Why do you think mental health is becoming worse and worse?


Dr. Caroline Leaf

So even, so that's a, that's a really great question. And it's a nice loaded question as we know. So we see that mental health is increasing. We see that it's worse in children. Now, when you do the global surveys and so on, children used to always be better than adults now it's swapped around.


And so we have to look at the crisis and when it started and what's going on and the big picture of this whole thing is that we shifted our view of how we handle human behavior around 40, 50 years ago. And it was with the advent of finding the first drug that they use for people that were really battling with, you know, having extreme cases of mental challenges and it calmed them down and so started a whole industry, literally an industry of medications for mental health.


And the research has been very dicey and shaky and not very well replicated and when it, and, and along with that was a whole concept of subsuming the idea of us as humans going through challenges in life, which we have been since the beginning of time, subsuming the impact of life on humans into the medical model, the biomedical model, where it was, a list of symptoms with a neurobiological, chemical, neurochemical cause.


That has been disproved, never really was proven, and that, but that model is very strong and very dominant. So I believe that a massive contribution to the mental health crisis is that shift because there is enough data now supporting the fact that with, when we don't consider the whole person, and we don't look at everything about the person, and we don't see the stories of the people, and everything about their lives, and we just look at a list of symptoms and diagnose, On a very very incorrect scientific foundation, we're going to get worse, and the research shows people are dying 8 to 25 years younger from preventable lifestyle diseases, which is really in your wheelhouse, and that's got a lot to do with the shift of the biomedical model.

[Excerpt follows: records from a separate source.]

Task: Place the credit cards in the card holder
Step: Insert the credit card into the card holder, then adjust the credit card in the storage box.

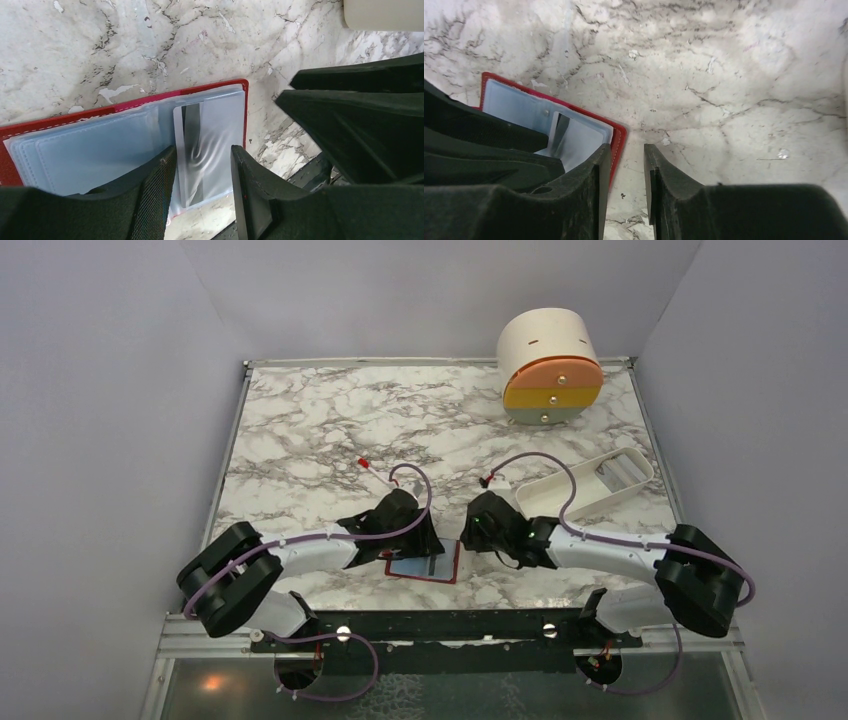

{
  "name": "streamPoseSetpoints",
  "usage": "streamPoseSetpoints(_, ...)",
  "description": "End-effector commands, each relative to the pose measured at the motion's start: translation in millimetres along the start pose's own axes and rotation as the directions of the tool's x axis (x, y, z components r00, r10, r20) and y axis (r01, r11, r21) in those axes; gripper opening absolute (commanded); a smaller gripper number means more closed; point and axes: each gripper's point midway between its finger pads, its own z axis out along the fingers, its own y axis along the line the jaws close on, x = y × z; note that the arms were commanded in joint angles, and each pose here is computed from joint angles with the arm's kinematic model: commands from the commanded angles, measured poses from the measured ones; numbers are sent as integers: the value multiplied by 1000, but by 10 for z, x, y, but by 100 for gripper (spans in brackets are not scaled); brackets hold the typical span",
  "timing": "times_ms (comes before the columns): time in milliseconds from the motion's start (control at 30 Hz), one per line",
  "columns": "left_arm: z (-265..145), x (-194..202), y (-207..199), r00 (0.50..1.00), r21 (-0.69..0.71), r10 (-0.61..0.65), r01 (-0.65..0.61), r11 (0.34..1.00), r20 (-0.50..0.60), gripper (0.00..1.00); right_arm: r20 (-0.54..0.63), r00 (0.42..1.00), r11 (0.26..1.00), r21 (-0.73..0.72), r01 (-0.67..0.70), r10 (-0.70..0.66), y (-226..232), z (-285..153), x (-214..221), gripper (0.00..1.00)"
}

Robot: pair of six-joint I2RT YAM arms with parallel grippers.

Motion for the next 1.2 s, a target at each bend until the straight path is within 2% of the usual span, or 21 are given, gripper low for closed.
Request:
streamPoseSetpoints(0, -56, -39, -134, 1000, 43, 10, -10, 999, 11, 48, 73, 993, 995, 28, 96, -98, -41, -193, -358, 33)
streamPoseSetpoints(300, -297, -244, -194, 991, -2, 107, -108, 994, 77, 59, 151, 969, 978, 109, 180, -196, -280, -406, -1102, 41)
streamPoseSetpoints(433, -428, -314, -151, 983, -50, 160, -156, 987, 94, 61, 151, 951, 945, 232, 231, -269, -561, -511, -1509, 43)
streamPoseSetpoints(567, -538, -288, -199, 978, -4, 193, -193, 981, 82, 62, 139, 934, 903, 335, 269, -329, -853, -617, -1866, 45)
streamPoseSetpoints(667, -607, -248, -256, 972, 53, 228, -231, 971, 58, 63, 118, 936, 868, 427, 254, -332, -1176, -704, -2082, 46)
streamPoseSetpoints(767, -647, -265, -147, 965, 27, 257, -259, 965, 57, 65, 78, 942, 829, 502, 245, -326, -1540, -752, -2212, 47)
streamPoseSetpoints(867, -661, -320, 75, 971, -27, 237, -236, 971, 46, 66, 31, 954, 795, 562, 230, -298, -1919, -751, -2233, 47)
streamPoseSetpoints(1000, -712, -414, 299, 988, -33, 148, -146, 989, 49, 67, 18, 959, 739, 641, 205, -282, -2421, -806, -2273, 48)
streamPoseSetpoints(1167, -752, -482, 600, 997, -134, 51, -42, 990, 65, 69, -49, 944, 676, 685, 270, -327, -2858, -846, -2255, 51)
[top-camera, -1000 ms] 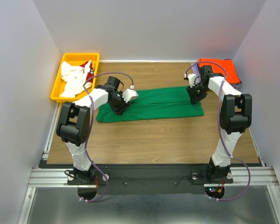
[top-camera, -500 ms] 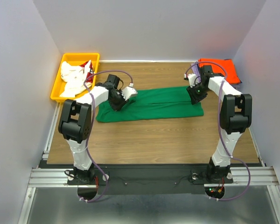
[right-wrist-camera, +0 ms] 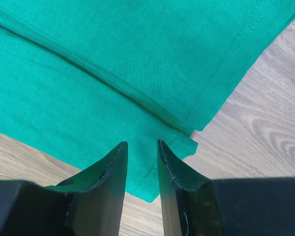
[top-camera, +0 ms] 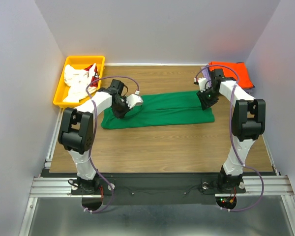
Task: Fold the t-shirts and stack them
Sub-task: Fold the tshirt
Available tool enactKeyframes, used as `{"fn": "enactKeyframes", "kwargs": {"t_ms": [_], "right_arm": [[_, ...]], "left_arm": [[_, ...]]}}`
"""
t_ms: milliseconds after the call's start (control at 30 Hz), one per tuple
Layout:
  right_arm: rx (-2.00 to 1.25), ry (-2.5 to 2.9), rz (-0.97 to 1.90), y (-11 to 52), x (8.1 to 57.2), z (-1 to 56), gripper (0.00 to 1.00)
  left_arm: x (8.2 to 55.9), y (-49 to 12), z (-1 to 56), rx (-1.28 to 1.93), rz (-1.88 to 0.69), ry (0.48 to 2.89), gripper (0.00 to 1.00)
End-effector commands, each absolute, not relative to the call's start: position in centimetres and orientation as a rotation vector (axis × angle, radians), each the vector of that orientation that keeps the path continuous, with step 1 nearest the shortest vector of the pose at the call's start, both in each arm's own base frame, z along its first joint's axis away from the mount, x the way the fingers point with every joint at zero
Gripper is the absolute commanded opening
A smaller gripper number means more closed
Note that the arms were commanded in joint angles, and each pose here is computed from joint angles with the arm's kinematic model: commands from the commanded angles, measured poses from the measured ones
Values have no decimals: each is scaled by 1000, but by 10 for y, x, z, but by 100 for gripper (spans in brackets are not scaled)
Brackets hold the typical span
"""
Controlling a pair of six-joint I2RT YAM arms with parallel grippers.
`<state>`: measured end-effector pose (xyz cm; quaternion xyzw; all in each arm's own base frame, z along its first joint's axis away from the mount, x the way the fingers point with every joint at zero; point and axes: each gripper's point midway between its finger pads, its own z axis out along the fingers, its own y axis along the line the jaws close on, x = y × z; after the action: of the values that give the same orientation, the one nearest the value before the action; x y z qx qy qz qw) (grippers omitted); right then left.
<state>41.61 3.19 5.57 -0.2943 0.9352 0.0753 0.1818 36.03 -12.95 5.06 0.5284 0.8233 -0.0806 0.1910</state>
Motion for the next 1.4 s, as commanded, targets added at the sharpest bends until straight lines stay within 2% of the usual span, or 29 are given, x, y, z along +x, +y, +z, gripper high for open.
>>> {"fn": "enactKeyframes", "kwargs": {"t_ms": [0,133,167,200,233,300,500,667,867,967,1000,1167,1367], "right_arm": [[-835,2611,183,27,417,66,36],[-831,2614,198,29,418,64,36],[-831,2614,199,29,418,64,36],[-827,2617,198,29,418,64,36],[-829,2613,201,30,418,65,36],[-825,2615,204,29,417,65,36],[-816,2617,215,31,415,65,36],[-796,2620,249,35,416,63,36],[-795,2612,249,36,418,66,34],[-803,2613,241,34,417,66,34],[-805,2614,239,34,416,66,34],[-807,2618,246,35,412,64,34],[-813,2628,250,34,410,60,34]], "left_arm": [[343,-108,65,1546,-155,2304,0],[342,-96,54,1549,-104,2341,2],[343,-96,53,1549,-104,2341,7],[344,-98,53,1547,-104,2337,24],[348,-100,57,1538,-112,2323,31],[352,-110,69,1520,-163,2280,38],[374,-151,117,1417,-344,2131,40],[403,-180,132,1224,-463,2140,40],[414,-206,119,1079,-633,2216,34],[405,-221,117,994,-780,2261,41],[403,-223,112,954,-811,2278,48],[397,-230,108,759,-892,2337,49],[403,-231,107,667,-874,2324,48]]}}
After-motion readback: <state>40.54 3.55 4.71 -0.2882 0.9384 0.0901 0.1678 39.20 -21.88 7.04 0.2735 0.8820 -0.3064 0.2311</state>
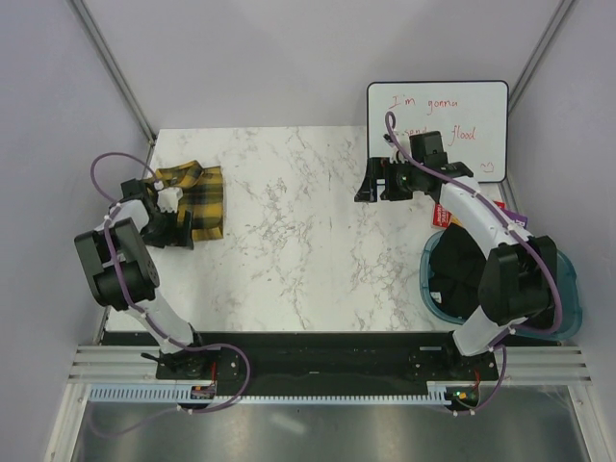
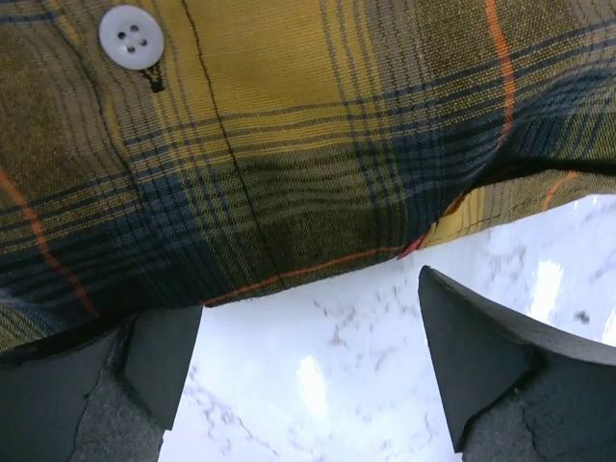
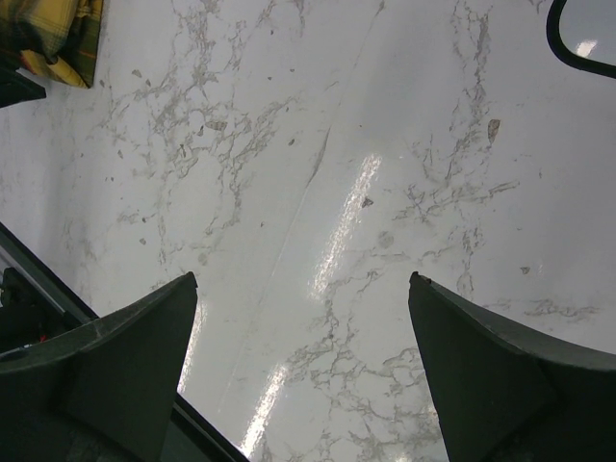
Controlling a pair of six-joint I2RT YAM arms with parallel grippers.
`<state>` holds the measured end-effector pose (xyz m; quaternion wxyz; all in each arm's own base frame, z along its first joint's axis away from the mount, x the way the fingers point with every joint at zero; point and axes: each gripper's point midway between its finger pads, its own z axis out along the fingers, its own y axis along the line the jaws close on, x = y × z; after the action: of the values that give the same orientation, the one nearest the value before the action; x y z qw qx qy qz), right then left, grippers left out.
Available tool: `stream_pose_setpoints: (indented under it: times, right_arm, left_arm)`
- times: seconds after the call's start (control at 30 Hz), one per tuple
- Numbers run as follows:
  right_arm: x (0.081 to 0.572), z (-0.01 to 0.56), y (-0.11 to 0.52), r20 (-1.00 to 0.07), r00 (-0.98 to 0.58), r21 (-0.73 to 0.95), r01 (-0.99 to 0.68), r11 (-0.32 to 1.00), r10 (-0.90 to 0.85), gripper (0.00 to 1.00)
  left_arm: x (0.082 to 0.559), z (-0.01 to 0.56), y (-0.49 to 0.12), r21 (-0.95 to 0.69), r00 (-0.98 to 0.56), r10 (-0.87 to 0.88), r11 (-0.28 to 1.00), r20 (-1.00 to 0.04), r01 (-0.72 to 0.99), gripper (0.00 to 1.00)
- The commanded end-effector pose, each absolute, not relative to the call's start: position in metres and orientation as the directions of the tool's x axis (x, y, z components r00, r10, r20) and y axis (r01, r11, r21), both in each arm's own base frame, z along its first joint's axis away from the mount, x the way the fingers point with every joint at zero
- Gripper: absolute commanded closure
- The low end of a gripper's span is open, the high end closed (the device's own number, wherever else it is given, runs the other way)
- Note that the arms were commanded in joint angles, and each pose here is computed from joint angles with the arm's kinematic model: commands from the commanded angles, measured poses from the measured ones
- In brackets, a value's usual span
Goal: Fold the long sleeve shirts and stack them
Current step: Neatly place the folded shirt to the corner
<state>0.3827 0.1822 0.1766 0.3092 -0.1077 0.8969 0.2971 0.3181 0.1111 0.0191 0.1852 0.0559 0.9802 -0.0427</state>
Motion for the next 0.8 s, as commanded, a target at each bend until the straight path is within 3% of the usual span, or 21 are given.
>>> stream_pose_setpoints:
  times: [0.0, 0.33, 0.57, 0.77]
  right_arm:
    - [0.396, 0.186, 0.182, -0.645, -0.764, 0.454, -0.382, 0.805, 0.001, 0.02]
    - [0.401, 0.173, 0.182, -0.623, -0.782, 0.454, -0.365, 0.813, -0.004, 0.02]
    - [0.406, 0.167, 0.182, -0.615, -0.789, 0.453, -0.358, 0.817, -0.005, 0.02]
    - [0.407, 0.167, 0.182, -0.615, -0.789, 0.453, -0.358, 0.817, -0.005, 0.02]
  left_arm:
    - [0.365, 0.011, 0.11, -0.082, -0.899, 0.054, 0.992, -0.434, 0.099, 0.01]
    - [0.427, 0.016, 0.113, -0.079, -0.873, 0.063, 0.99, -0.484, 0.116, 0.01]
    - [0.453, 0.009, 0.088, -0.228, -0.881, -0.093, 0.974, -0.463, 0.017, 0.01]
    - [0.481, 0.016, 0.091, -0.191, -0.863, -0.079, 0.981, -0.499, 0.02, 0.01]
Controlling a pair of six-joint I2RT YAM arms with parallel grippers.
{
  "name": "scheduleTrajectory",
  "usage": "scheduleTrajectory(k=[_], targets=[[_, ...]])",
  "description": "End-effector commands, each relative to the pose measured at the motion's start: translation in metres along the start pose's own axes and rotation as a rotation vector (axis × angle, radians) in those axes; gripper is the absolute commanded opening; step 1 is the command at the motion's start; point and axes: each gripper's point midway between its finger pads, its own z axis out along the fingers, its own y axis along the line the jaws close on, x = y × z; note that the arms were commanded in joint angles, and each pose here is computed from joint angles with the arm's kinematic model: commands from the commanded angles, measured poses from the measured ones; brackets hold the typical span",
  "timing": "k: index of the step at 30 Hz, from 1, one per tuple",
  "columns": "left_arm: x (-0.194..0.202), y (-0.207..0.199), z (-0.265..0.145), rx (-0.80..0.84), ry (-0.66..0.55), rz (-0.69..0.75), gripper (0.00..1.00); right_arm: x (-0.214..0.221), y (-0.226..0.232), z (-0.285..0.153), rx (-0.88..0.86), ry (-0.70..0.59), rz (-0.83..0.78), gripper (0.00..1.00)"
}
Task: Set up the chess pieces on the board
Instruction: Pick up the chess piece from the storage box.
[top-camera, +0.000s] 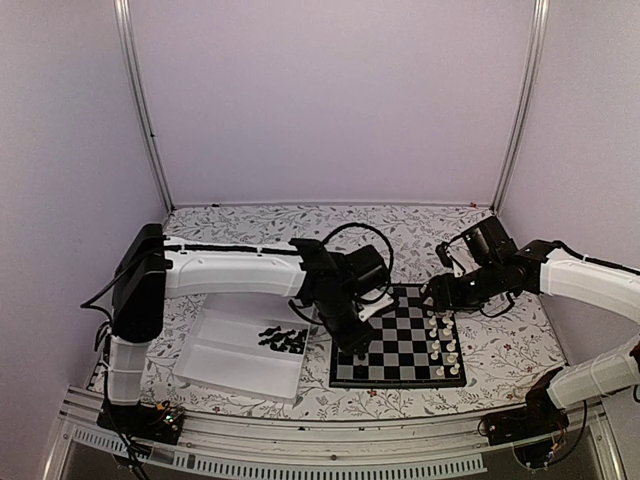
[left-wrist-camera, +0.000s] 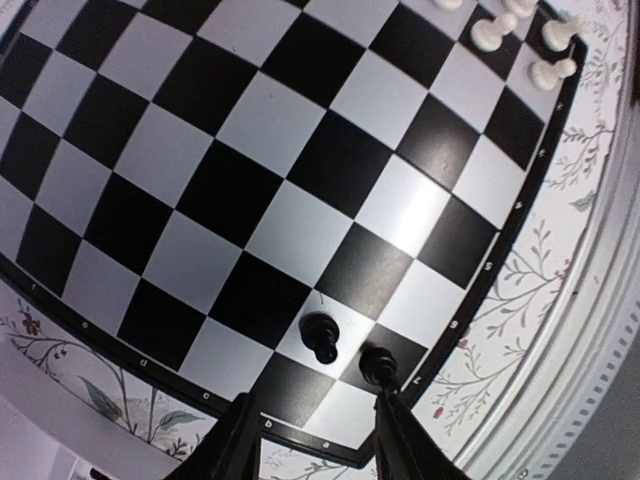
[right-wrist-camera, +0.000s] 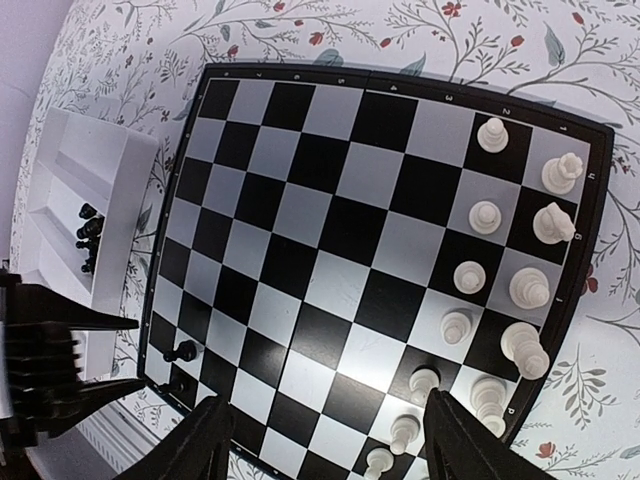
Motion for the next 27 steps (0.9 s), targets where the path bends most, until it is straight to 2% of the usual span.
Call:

And if we don't process what we're going through, it affects our metabolism, it affects everything about how we are as a, as a human. And so, you know, that's kind of why I believe the crisis is there. So I call it one of the crisis of mind management. That has made to a crisis in mental health and mind management encompasses managing your mind to manage the struggles of life But it also looks at how are we going to keep our brain health physically and our body health physically aligned But that comes from the mind if my mind's not right I'm not going to care about what I eat or how I supplement and soon that is.


Dr. Latt Mansor:

That is a great answer. And, and it's so true how we are treating on the surface. We're treating the symptoms. We're not looking at the root cause. And that's, that's very true for not just mental illness, like you said, for chronic illnesses, for metabolic dysfunction and all of that.